Ne zaman elime boş bir kâğıt, üç beş de renkli kalem geçse hemen bir kış resmi yapmaya kurulurum.
İnce ince işlemeye doyamadığım çiçek desenleri misali çizdiğimden çok içimde kurduğum o buğulu duygunun çekimine kapılırım. Belki de bunda çocukluğuma dair mağara ışıkları gibi uzaktan görünüp kaybolan hatıra parçacıklarının etkisi vardır. Akdeniz tarafından gelerek Torosları aştıktan sonra karda tipide kasaba meydanında portakal, mandalina, limon, nar gibi meyveleri satan bir adam hatırlıyorum.

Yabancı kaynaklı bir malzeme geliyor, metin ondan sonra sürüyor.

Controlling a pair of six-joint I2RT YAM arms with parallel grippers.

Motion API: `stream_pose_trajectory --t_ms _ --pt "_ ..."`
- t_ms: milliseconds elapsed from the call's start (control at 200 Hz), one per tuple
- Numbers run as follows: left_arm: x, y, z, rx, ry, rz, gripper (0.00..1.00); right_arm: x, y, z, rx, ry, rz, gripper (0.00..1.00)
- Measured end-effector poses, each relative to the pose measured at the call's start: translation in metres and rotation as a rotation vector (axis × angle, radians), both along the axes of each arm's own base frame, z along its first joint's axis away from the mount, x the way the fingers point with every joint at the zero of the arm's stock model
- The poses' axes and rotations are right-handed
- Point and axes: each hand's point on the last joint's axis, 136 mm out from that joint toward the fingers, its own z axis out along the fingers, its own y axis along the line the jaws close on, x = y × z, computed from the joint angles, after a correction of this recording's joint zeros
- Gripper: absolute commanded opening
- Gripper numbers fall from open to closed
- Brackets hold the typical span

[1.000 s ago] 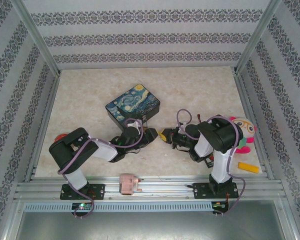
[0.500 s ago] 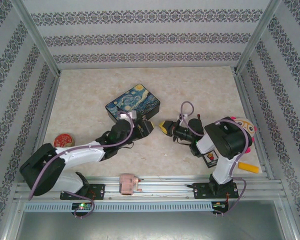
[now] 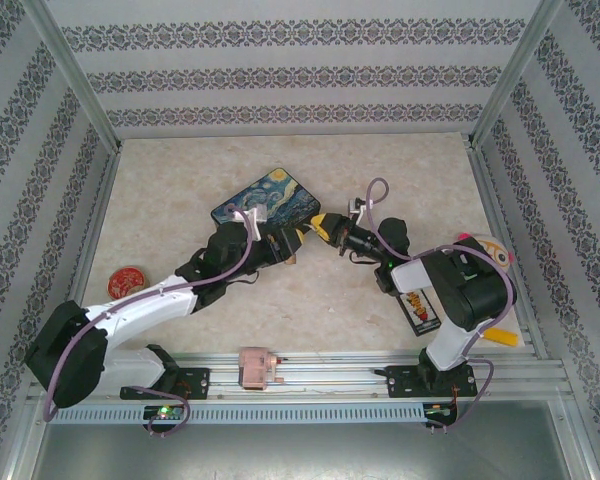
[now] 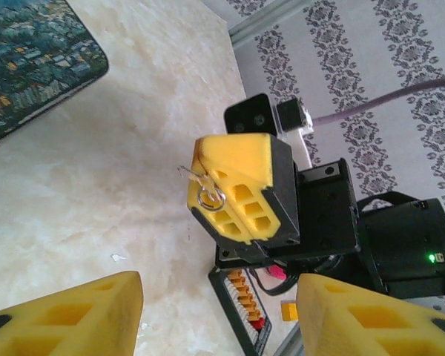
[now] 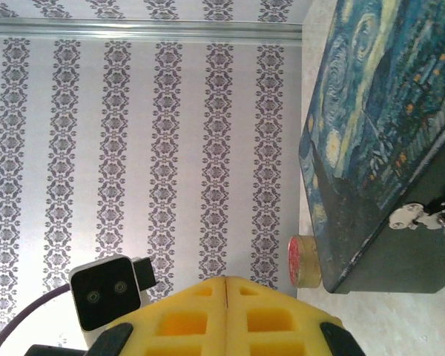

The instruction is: Unlock the padlock with the key

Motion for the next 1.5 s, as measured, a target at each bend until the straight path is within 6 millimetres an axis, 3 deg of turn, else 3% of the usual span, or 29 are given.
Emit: stream_pose_trajectory --t_ms 290,580,969,1114,1239,1439,1499 --pt "0.012 -0.009 -0.013 -0.046 0.039 -0.012 0.49 -0.007 0.01 0.002 0.004 -0.001 0.029 0.0" --pt "0.026 -0.009 -0.003 -0.146 0.026 0.005 0.38 -0.017 0.022 0.002 0.004 -0.002 0.064 0.0" --pt "0.028 -0.006 -0.011 -0.197 0.054 0.018 0.25 -0.02 0.026 0.004 0.007 -0.002 0.075 0.0" --pt "0.03 -0.008 -0.012 -0.215 0.06 0.017 0.15 -0.019 0.025 0.004 0.008 -0.002 0.072 0.0" --pt "0.032 -0.007 -0.014 -0.232 0.064 0.023 0.0 -0.018 0.025 0.002 0.006 0.004 0.063 0.0" --pt "0.032 -0.008 -0.013 -0.241 0.065 0.018 0.0 -0.017 0.024 0.003 0.006 0.002 0.055 0.0" --pt "0.032 -0.008 -0.012 -0.238 0.06 0.009 0.0 -0.017 0.022 0.004 0.004 -0.002 0.054 0.11"
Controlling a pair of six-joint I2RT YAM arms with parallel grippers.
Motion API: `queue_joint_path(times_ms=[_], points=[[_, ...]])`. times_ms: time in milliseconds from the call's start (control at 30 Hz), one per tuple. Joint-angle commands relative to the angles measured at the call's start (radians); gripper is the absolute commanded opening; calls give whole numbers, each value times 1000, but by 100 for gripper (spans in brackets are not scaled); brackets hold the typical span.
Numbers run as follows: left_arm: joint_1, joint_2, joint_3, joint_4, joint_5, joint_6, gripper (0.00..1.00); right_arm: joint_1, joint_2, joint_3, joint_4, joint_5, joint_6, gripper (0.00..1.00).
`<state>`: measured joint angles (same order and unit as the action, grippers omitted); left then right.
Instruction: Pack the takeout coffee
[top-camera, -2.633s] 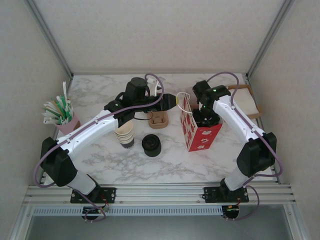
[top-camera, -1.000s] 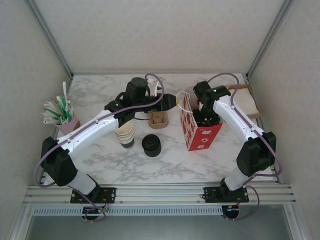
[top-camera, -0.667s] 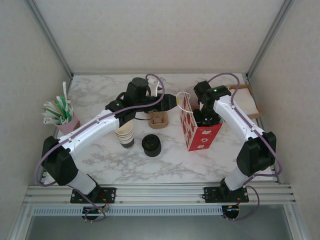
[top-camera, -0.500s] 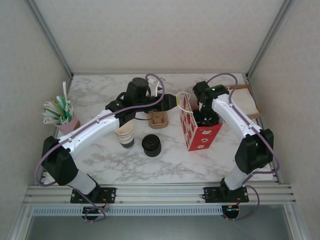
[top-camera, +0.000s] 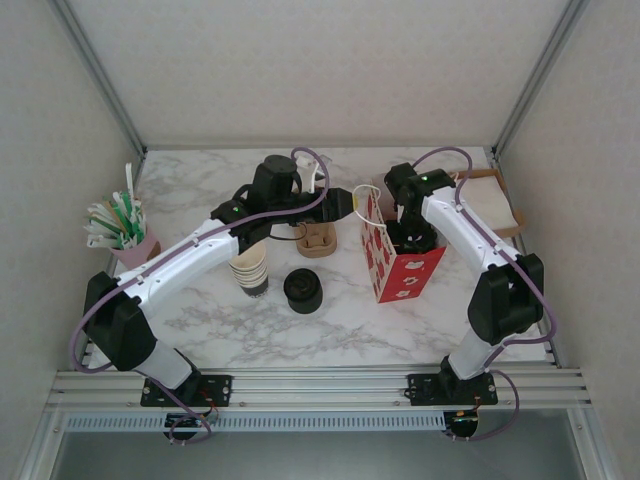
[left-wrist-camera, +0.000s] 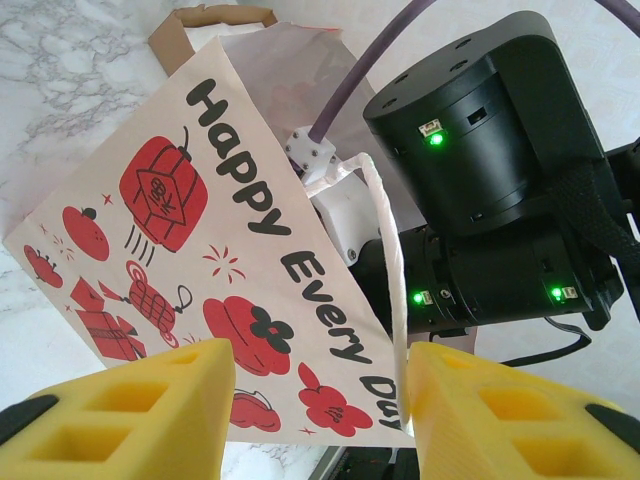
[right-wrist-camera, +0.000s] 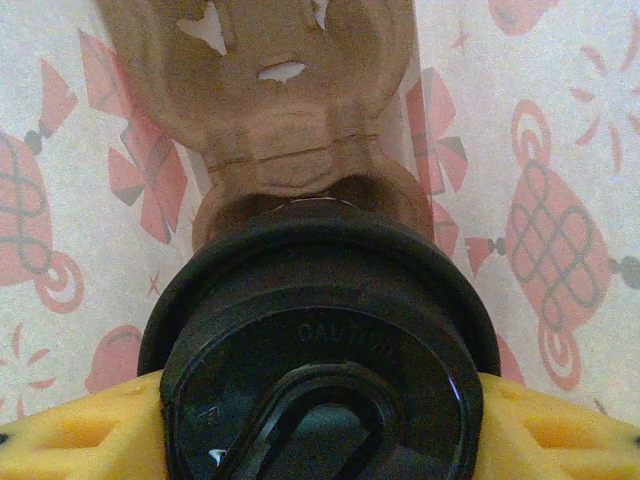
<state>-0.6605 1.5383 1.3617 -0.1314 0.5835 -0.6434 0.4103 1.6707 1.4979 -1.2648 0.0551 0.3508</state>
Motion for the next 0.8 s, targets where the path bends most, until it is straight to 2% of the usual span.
queue_joint_path(times_ms=[0, 767], points=[[-7, 8, 37, 6, -5, 14, 48, -6, 0, 25, -19, 6, -11, 62], [-7, 16, 37, 5, -7, 14, 48, -8, 9, 23, -8, 3, -13, 62]])
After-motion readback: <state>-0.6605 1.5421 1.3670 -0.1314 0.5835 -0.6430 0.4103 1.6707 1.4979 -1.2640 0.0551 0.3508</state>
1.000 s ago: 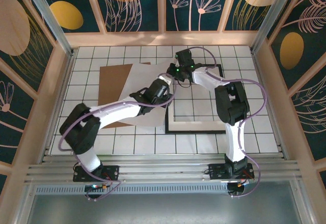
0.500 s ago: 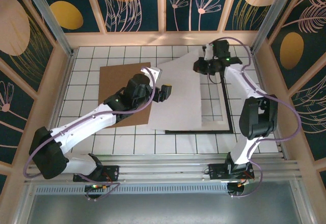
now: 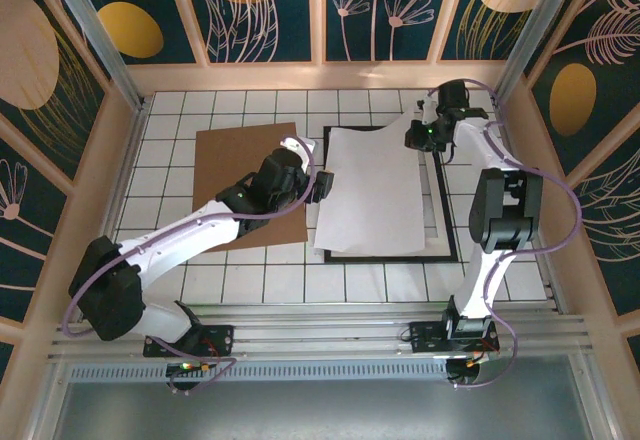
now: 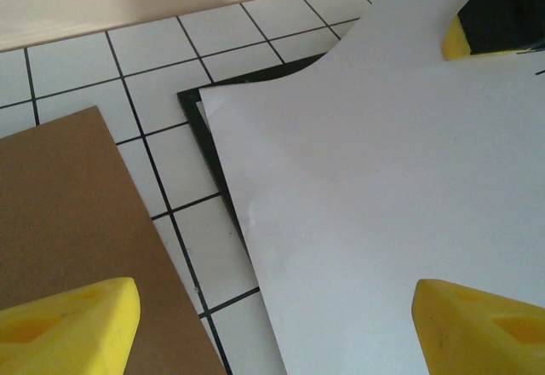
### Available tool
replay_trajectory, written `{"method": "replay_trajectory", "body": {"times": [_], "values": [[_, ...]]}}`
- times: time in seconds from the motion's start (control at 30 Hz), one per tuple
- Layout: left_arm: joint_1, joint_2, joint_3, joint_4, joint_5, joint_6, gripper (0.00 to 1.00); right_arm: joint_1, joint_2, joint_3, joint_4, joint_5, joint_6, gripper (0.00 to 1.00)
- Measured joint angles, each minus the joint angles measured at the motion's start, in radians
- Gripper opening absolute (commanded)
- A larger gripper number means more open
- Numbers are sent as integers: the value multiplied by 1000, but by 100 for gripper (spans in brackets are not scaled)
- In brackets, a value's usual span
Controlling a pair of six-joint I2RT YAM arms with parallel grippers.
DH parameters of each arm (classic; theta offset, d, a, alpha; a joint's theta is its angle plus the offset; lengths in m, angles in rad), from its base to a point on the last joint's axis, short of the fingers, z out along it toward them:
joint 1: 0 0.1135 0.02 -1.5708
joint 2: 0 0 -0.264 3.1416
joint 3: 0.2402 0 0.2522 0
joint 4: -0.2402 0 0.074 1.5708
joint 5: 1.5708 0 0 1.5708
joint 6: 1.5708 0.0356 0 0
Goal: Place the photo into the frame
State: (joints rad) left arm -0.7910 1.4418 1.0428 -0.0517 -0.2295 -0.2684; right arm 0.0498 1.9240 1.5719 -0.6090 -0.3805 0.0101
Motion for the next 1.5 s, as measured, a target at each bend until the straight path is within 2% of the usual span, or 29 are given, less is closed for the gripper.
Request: {"method": "replay_trajectory", "body": {"times": [0.33, 1.1, 1.5], "values": [[5, 32, -3, 3, -14, 0, 84, -16, 40, 61, -29, -38, -58, 0], [40, 40, -3, 8, -34, -8, 84, -16, 154, 220, -138, -13, -122, 0], [47, 53, -4, 12, -33, -15, 84, -22, 156, 221, -143, -2, -119, 0]]}}
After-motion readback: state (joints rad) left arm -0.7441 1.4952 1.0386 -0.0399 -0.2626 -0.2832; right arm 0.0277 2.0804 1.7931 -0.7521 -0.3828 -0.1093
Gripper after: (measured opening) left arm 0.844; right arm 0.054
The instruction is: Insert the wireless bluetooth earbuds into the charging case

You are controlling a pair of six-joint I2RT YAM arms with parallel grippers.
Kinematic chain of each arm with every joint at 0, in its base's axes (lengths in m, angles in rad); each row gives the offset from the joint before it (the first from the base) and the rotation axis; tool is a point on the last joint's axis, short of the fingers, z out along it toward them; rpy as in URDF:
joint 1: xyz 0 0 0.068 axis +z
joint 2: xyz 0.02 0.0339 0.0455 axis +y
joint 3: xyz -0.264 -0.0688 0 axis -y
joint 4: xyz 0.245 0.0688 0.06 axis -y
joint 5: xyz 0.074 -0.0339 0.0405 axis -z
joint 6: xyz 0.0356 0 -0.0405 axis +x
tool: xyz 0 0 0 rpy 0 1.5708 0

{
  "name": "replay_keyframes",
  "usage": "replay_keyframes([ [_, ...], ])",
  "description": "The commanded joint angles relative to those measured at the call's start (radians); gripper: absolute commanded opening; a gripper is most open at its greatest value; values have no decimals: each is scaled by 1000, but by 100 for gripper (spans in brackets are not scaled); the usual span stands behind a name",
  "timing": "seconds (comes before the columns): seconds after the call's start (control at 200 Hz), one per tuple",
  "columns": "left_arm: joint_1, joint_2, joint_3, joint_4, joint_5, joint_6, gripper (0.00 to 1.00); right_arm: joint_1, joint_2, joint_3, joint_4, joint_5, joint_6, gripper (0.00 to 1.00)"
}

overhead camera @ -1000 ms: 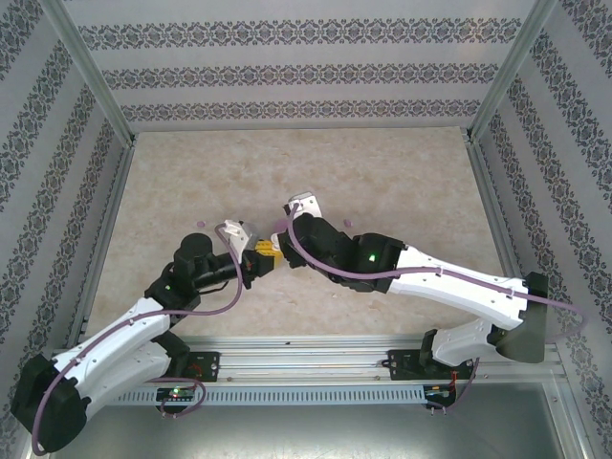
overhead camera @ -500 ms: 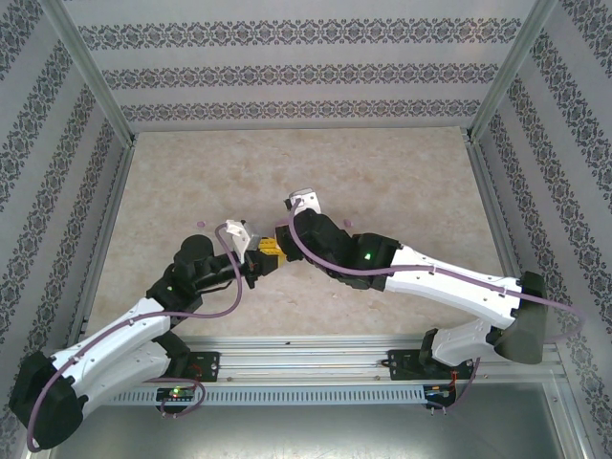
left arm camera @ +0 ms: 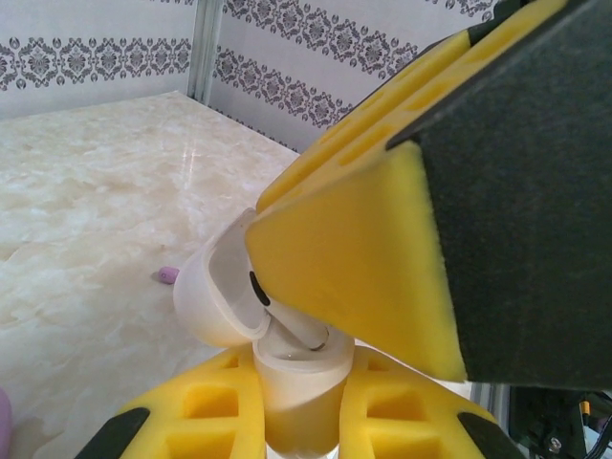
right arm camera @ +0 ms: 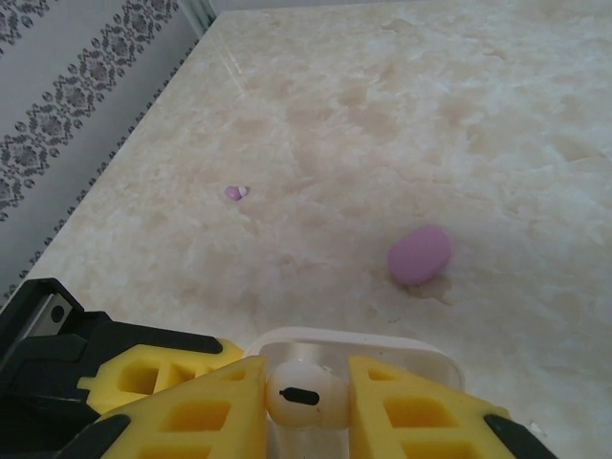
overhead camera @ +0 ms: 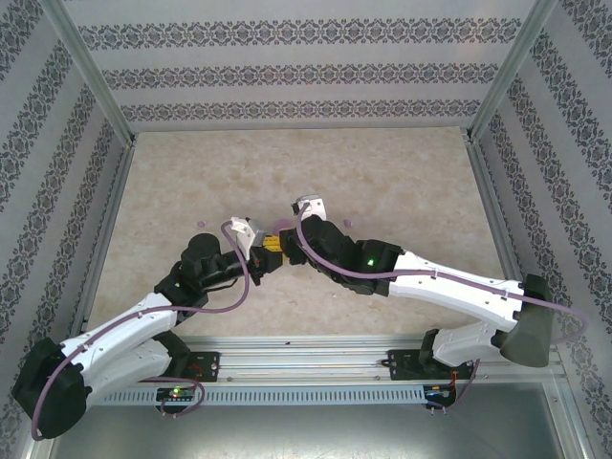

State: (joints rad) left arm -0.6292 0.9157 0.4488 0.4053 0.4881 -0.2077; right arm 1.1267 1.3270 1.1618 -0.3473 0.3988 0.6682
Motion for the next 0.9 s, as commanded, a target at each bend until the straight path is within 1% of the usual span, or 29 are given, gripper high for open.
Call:
replay_keyframes([
  [0.0,-16,-3,1,115,-21,-15,0,-12,-15,-25,19,-51,55,25],
  [0.16,-19,1,5,116,-28,-14,0,-41,-21,-41,12,-84,124,25],
  [0.39,-22,7,13,121,-31,-10,0,-44,-28,-63,1,-104,133,25],
  [0.545,-23,5,17,126,-34,-10,0,-44,-41,-92,6,-128,134,27],
  [0.744,-23,6,25,126,-33,-6,0,-44,-44,-85,-9,-158,107,38],
  [0.894,-26,1,22,125,-30,-11,0,-64,-43,-50,-37,-186,103,50],
])
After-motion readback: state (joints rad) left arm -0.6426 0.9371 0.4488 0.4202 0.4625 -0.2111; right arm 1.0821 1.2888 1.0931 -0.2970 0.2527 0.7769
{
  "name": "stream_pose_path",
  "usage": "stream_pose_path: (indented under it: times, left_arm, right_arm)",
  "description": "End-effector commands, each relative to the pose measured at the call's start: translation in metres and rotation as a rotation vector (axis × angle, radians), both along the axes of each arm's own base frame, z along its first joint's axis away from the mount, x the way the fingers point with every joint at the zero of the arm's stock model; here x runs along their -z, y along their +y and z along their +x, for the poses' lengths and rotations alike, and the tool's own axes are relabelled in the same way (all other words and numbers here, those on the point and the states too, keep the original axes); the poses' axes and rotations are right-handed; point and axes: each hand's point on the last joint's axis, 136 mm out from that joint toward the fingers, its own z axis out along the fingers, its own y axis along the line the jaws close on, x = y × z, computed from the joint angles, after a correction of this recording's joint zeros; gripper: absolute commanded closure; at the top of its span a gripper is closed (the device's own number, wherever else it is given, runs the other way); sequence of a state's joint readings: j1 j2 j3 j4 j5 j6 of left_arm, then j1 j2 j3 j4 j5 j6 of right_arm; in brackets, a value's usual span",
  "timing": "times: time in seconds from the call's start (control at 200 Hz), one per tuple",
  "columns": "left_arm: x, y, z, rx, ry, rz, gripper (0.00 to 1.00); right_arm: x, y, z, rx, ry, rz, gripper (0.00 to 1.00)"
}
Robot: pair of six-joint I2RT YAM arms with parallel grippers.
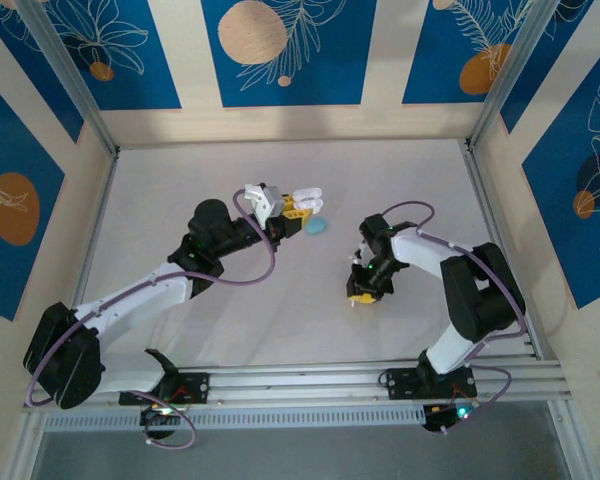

Yan yana durdukları vakit insanda tuhaf bir neşe ve uyum hevengi hissi uyandıran bu meyveler kışın insana sunduğu hayat ve umut çiçeği gibi geldi hep bana. El dokuması şalvarımsı keçe pantolonun paçalarının üstüne çektiği kırma beyazı yün çoraplar o adama heybetli bir hava verirdi. Mini gözleri, başına sardığı poşunun içinde daha bir manalı gözükürdü. Evimizin kasabaya tamamen nazır penceresinin önünden o adamın resmini yapmaya çalıştığımı hatırlıyorum. İçerde yanan sobanın da etkisiyle buğulanan pencere camı kar savruntularının arasında perdemsi bir havaya bürünür ve beni büyülerdi. Annem ‘narı dökmeden ayıklayan mutlaka cennete gider’ dediğinde daha da heyecanlanır, ileride...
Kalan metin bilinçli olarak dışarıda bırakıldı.